Allegro argued that Jesus in the Gospels was in fact a code for a type of hallucinogen, the Amanita muscaria, and that Christianity was the product of an ancient "sex-and-mushroom" cult. Critical reaction was swift and harsh: fourteen British scholars (including Allegro's mentor at Oxford, Godfrey Driver) denounced it. Sidnie White Crawford wrote of the publication of Sacred Mushroom, "Rightly or wrongly, Allegro would never be taken seriously as a scholar again."

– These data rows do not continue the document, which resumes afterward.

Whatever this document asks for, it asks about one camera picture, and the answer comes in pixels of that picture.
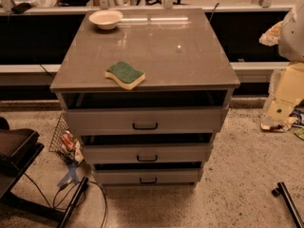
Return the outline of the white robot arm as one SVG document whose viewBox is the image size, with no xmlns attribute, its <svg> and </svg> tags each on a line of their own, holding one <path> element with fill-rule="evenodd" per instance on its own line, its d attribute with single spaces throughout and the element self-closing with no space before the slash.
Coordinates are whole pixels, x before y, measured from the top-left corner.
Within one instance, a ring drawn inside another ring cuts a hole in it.
<svg viewBox="0 0 304 228">
<path fill-rule="evenodd" d="M 284 17 L 278 43 L 279 54 L 289 61 L 304 61 L 304 0 L 296 4 Z"/>
</svg>

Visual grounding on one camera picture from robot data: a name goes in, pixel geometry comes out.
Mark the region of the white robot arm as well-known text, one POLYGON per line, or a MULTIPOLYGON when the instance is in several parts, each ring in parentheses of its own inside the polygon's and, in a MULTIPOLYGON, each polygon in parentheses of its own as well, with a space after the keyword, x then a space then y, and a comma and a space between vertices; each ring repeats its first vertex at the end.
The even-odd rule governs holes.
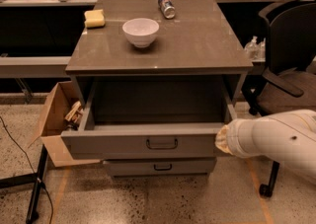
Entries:
POLYGON ((265 156, 316 181, 316 112, 296 110, 236 118, 221 127, 215 146, 239 158, 265 156))

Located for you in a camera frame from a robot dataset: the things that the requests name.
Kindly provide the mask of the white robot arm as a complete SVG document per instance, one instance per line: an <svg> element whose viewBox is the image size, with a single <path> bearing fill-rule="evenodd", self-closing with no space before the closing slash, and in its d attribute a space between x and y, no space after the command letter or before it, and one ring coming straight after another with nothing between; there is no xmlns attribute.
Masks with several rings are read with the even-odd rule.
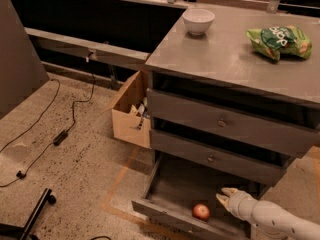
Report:
<svg viewBox="0 0 320 240"><path fill-rule="evenodd" d="M294 240L320 240L319 224L297 217L273 202L257 200L245 191L228 187L216 198L234 217L271 239L288 236Z"/></svg>

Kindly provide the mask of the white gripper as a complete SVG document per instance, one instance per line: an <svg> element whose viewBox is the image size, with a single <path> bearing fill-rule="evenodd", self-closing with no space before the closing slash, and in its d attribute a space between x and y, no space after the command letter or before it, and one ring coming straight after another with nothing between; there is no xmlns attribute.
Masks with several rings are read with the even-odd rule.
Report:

Allegro's theory of a shamanistic cult as the origin of Christianity was criticised sharply by Welsh historian Philip Jenkins who wrote that Allegro was an eccentric scholar who relied on texts that did not exist in quite the form he was citing them. Jenkins called the Sacred Mushroom and the Cross "possibly the single most ludicrous book on Jesus scholarship by a qualified academic". Based on the reactions to the book, Allegro's publisher later apologized for issuing the book and Allegro was forced to resign his academic post. A 2006 article by Michael Hoffman discussing Allegro's work called for his theories to be re-evaluated by the mainstream. In November 2009 The Sacred Mushroom and the Cross was reprinted in a 40th anniversary edition with a 30-page addendum by Carl Ruck of Boston University.

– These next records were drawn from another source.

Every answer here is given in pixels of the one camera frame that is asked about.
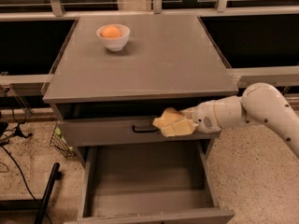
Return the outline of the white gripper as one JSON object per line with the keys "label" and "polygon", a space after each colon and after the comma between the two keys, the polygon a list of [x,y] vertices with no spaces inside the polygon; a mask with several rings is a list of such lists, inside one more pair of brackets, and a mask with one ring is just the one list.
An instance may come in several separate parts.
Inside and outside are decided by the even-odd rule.
{"label": "white gripper", "polygon": [[215,110],[215,101],[203,102],[197,106],[181,110],[180,113],[186,118],[176,120],[175,122],[162,128],[162,134],[165,137],[174,137],[192,134],[195,129],[200,133],[217,133],[221,126],[217,122]]}

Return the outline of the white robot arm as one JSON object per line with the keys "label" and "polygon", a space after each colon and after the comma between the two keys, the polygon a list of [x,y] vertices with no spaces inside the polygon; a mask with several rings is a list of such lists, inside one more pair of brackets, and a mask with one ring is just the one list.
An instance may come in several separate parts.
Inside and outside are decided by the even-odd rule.
{"label": "white robot arm", "polygon": [[153,121],[165,137],[216,133],[226,128],[263,124],[276,133],[299,158],[299,117],[284,96],[273,86],[256,83],[243,94],[203,102],[176,111],[167,108]]}

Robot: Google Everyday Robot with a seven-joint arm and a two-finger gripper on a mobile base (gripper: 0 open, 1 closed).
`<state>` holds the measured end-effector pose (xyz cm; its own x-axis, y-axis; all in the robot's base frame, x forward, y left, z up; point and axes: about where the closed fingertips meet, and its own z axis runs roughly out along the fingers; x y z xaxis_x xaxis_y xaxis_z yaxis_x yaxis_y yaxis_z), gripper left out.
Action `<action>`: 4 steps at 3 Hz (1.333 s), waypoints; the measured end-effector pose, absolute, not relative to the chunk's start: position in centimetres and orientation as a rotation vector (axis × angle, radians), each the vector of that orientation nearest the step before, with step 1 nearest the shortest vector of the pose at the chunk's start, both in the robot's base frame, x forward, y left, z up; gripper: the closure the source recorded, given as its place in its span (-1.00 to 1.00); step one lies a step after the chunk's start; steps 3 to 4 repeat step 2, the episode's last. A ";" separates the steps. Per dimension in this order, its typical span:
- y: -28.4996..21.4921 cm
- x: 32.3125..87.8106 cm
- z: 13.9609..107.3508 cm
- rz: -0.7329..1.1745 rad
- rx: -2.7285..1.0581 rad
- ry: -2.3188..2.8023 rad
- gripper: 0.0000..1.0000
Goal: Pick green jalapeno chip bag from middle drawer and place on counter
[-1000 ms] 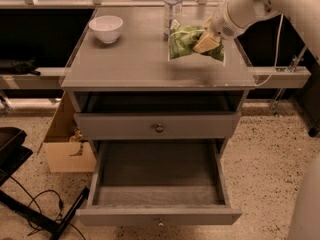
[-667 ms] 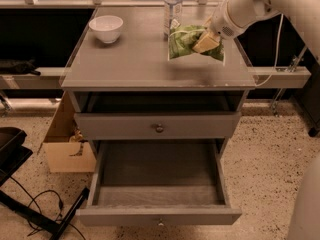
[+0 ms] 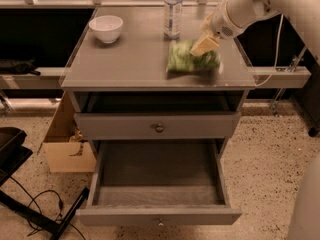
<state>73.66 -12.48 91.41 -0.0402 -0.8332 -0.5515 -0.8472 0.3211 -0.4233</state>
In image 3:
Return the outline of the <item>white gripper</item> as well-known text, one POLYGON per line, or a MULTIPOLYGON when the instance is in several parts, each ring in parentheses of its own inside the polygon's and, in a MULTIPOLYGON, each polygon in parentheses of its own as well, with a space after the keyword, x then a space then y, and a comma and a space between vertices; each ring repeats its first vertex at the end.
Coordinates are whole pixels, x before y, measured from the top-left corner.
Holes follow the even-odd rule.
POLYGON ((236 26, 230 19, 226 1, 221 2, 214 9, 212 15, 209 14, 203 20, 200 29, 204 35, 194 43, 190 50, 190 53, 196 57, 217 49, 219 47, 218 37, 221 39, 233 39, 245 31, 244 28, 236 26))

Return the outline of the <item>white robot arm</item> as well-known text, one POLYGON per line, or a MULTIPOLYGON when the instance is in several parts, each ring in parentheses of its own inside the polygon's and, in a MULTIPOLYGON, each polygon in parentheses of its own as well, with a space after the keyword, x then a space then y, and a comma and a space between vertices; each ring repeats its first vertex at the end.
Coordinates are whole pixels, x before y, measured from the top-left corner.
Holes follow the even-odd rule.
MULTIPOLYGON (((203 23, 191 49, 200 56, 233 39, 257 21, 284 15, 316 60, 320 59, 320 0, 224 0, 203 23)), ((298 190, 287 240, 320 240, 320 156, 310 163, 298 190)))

==Personal life and death==
Allegro married Joan Lawrence in 1948, by whom he had a son and a daughter. In 1982, he was living in Ballasalla on the Isle of Man before returning to live in England. In 1988, he died of a heart attack on his 65th birthday at his home in Sandbach, Cheshire. His obituarist in the Daily Telegraph, Hugh Massingberd, described him as "the Liberace of Biblical scholarship".

==Works==
Among Allegro's works are the following:
- J.M. Allegro (1956). "The Dead Sea Scrolls"
- J.M. Allegro (1958). "The People of the Dead Sea Scrolls"
- J.M. Allegro (1960). "The Treasure of the Copper Scroll"
- J.M. Allegro (1964). "Search in the Desert"
- J.M. Allegro (1965). "The Shapira Affair"
- J.M. Allegro (1968). "Discoveries in the Judaean Desert of Jordan V: 4Q158–4Q186"
- J.M. Allegro (1970). "The Sacred Mushroom and the Cross"
- J.M. Allegro (1970). "The End of a Road"
- J.M. Allegro (1971). "The Chosen People"
- J.M. Allegro (1977). "Lost Gods (Dutch "Verdwenen goden")"
- J.M. Allegro (1979). "The Dead Sea Scrolls and the Christian Myth"
- J.M. Allegro (1982). "All Manner of Men"
- J.M. Allegro (1985). "Physician, Heal Thyself"

His scholarly journal articles include:
- J.M. Allegro (1956). "Further Messianic References in Qumran Literature"
- J.M. Allegro (1956). "More Unpublished Pieces of a Qumran Commentary on Nahum [4Q pNah]"
- J.M. Allegro (1958). "More Isaiah Commentaries from Qumran's Fourth Cave"
- J.M. Allegro (1958). "Fragments of a Qumran Scroll of Eschatological Midrashim"
- J.M. Allegro (1962). "Further Light on the History of the Qumran Sect"

An undated play 'The Lively Oracles' (with Roy Plomley).